▶ [Task statement] Among the records that follow, find the line with "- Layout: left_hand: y" and the line with "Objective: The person". Set down those lines and all lines between them exactly, without adding anything.
==============================
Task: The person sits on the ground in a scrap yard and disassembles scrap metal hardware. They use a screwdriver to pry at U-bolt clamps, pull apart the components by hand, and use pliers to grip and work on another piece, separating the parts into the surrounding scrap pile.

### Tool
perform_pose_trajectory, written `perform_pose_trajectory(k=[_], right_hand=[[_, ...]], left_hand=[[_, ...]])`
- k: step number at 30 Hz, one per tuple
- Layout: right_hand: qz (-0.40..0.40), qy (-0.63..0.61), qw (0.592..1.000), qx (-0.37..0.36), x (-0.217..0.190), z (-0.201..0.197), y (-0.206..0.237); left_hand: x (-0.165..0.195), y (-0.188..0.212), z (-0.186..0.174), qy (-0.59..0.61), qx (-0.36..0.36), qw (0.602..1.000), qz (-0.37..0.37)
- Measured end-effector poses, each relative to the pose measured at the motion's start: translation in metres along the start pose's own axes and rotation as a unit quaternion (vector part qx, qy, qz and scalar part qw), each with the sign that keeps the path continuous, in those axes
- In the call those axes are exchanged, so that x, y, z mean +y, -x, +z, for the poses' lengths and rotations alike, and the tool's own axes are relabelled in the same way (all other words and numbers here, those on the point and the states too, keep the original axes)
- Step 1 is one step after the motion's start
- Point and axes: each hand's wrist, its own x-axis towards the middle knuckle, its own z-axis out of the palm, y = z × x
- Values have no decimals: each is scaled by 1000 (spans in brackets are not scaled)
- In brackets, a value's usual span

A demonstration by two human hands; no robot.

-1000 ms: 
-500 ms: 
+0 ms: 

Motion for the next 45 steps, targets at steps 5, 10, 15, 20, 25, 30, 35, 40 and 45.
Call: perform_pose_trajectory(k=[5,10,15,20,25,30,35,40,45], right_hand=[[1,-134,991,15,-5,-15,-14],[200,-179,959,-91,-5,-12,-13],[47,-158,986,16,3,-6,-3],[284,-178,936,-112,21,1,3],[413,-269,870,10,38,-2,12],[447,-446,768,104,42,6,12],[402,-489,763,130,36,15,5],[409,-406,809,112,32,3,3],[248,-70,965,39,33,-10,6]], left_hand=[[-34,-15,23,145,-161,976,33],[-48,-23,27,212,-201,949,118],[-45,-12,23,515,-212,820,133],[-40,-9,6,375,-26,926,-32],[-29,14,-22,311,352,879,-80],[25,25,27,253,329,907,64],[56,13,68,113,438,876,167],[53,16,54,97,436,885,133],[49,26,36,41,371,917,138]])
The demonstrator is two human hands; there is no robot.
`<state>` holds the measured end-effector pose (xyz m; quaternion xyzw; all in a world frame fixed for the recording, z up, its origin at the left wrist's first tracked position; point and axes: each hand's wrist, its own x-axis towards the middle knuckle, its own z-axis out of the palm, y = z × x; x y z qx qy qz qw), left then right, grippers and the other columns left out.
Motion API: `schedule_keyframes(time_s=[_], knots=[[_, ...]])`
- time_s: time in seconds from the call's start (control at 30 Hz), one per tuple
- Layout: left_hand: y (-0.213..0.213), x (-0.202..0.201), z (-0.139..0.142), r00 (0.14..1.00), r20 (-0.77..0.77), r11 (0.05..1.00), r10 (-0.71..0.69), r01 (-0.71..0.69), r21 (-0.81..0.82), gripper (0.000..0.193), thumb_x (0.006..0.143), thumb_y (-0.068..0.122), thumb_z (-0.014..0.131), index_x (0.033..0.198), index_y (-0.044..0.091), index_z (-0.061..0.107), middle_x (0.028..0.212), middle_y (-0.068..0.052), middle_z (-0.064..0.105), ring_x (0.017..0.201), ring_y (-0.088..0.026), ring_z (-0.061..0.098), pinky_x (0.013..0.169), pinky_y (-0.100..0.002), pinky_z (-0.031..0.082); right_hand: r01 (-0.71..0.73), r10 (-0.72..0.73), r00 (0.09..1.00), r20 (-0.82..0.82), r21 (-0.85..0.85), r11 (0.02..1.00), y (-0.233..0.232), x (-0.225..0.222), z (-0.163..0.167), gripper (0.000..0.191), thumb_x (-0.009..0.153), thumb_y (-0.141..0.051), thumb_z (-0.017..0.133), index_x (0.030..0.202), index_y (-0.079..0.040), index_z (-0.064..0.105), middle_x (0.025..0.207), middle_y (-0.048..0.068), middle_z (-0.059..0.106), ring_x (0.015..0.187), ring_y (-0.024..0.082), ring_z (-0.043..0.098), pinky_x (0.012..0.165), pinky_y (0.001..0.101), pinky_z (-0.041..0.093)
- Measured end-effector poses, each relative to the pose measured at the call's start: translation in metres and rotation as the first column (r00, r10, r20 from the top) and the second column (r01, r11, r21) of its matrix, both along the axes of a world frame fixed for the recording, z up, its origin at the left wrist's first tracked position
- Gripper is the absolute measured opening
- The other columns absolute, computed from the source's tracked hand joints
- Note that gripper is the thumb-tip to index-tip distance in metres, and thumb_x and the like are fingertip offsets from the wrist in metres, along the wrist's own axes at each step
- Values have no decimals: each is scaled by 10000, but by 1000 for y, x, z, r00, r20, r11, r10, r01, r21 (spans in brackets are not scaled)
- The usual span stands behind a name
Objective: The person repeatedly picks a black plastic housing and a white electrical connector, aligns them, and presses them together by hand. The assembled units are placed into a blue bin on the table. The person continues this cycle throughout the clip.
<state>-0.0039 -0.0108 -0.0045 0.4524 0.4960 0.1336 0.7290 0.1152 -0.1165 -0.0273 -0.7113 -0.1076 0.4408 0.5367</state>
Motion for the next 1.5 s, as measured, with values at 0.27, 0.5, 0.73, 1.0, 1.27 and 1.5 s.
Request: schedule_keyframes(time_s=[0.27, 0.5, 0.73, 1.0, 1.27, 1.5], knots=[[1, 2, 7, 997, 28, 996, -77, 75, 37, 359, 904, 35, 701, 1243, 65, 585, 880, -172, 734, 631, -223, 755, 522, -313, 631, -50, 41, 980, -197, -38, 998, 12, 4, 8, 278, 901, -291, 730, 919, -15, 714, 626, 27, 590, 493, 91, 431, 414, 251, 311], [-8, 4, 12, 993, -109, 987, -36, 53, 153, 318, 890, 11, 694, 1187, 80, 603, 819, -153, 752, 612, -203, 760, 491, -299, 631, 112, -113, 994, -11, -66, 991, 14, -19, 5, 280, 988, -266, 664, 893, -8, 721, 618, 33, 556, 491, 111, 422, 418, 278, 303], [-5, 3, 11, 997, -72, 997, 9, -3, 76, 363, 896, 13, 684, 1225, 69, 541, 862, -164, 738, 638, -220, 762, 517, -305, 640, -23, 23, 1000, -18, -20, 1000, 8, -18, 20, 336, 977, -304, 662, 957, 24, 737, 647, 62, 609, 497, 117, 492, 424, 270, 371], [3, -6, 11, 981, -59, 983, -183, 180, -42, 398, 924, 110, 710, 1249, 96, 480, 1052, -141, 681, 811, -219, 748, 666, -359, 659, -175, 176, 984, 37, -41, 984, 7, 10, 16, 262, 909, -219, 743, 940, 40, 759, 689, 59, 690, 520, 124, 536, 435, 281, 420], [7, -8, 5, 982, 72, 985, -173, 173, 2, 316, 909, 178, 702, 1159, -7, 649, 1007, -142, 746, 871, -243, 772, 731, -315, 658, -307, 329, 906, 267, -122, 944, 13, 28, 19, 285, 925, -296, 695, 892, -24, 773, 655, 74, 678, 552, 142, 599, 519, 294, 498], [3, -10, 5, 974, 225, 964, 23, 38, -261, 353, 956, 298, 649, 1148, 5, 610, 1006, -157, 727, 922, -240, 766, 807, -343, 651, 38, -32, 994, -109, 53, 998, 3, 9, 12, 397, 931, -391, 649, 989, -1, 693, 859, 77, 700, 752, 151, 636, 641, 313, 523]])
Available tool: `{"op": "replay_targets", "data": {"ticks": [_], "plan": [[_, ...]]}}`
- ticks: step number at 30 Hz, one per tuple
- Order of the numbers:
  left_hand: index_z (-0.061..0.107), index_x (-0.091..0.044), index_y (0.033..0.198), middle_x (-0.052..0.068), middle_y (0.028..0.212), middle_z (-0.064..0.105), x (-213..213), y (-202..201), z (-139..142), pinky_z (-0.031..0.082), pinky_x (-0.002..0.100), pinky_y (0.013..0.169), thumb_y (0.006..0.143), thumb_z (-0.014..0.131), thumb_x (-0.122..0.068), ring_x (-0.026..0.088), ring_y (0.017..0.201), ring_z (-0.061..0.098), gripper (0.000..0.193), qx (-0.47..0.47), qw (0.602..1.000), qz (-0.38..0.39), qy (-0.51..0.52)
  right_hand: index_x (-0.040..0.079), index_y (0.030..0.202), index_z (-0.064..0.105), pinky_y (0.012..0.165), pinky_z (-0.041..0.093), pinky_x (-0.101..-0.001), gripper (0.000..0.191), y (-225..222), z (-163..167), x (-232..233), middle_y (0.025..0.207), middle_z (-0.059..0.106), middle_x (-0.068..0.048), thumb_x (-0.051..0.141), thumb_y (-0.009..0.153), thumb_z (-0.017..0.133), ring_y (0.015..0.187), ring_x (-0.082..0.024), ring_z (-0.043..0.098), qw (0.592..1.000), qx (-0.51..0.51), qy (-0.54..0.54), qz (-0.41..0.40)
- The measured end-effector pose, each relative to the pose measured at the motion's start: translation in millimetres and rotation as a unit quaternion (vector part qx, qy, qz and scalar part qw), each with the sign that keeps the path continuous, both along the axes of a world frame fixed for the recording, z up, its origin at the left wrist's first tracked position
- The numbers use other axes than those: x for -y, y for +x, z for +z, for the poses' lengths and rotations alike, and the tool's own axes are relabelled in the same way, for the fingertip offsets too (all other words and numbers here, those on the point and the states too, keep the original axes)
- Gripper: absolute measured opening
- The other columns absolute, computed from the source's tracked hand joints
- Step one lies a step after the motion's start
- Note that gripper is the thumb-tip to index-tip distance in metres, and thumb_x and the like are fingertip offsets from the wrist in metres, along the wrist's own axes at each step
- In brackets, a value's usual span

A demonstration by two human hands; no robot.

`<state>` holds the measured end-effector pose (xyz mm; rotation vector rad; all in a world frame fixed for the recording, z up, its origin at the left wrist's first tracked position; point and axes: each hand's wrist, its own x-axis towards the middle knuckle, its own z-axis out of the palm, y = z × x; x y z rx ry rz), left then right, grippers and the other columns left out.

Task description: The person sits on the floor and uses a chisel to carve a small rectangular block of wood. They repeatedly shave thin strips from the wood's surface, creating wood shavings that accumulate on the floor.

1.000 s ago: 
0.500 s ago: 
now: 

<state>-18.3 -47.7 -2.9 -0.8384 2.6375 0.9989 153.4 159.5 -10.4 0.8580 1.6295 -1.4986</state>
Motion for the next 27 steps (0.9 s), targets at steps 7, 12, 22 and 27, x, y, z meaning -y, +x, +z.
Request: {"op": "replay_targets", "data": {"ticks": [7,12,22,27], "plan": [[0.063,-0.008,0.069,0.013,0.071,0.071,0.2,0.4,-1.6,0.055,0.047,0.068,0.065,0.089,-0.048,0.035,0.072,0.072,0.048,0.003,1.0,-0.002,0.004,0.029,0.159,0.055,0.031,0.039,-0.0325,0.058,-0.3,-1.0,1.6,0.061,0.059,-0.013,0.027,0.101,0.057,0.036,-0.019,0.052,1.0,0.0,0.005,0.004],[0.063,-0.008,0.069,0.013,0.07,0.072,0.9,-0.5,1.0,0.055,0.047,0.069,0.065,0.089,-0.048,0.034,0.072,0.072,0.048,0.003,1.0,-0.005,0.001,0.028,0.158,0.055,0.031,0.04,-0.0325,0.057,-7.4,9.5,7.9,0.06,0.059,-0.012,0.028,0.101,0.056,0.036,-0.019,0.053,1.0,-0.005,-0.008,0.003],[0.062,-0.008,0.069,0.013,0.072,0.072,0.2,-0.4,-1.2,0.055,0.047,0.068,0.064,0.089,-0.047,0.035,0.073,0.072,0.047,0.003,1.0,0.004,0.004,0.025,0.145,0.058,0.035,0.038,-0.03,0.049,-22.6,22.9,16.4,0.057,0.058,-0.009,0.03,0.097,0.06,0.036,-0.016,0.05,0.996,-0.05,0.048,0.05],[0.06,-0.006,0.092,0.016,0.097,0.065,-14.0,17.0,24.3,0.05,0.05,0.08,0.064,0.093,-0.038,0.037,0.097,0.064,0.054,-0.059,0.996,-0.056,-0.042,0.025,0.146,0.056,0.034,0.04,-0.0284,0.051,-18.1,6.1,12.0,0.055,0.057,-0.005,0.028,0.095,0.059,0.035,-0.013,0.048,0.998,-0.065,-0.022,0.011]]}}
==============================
▶ [Result of the exercise]
- Layout: left_hand: y (-0.213..0.213), x (-0.202..0.201), z (-0.139..0.142), r00 (0.14..1.00), r20 (-0.77..0.77), r11 (0.05..1.00), r10 (-0.71..0.69), r01 (-0.71..0.69), r21 (-0.81..0.82), gripper (0.000..0.193), thumb_x (0.006..0.143), thumb_y (-0.068..0.122), thumb_z (-0.014..0.131), index_x (0.033..0.198), index_y (-0.044..0.091), index_z (-0.061..0.107), middle_x (0.028..0.212), middle_y (-0.068..0.052), middle_z (-0.064..0.105), ring_x (0.017..0.201), ring_y (-0.088..0.026), ring_z (-0.061..0.098), pinky_x (0.013..0.169), pinky_y (-0.100..0.002), pinky_z (-0.031..0.082); right_hand: r01 (-0.71..0.73), r10 (-0.72..0.73), r00 (0.09..1.00), r20 (-0.82..0.82), r21 (-0.85..0.85), r11 (0.02..1.00), y (-0.233..0.232), x (-0.225..0.222), z (-0.163..0.167), gripper (0.000..0.191), thumb_x (-0.009..0.153), thumb_y (-0.141..0.051), thumb_z (-0.017..0.133), index_x (0.030..0.202), index_y (-0.079..0.040), index_z (-0.064..0.105), middle_x (0.025..0.207), middle_y (-0.048..0.068), middle_z (-0.059..0.106), ring_x (0.015..0.187), ring_y (-0.024..0.082), ring_z (-0.043..0.098), pinky_x (0.012..0.165), pinky_y (0.001..0.101), pinky_z (-0.041..0.093)
- Measured end-effector poses, each relative to the pose measured at the call's start: translation in metres and rotation as the first column (r00, r10, r20 from the top) and the second column (r01, r11, r21) of its matrix, both along the axes of a world frame fixed for the recording, z up, its origin at the left wrist's first tracked position
- Gripper is the absolute measured opening
- The other columns absolute, computed from the source's tracked hand joints
- Note that gripper is the thumb-tip to index-tip distance in metres, and thumb_x and the like are fingertip offsets from the wrist in metres, along the wrist's own axes at each step
- Values have no decimals: each is scaled by 10000, but by 1000 for y, x, z, r00, r20, r11, r10, r01, r21 (spans in brackets are not scaled)
- The usual span stands behind a name
Objective: The person repeatedly picks a black plastic housing and a white electrical connector, aligns them, and presses them together by hand. The assembled units are placed into a blue bin on the table. The person continues this cycle throughout the clip.

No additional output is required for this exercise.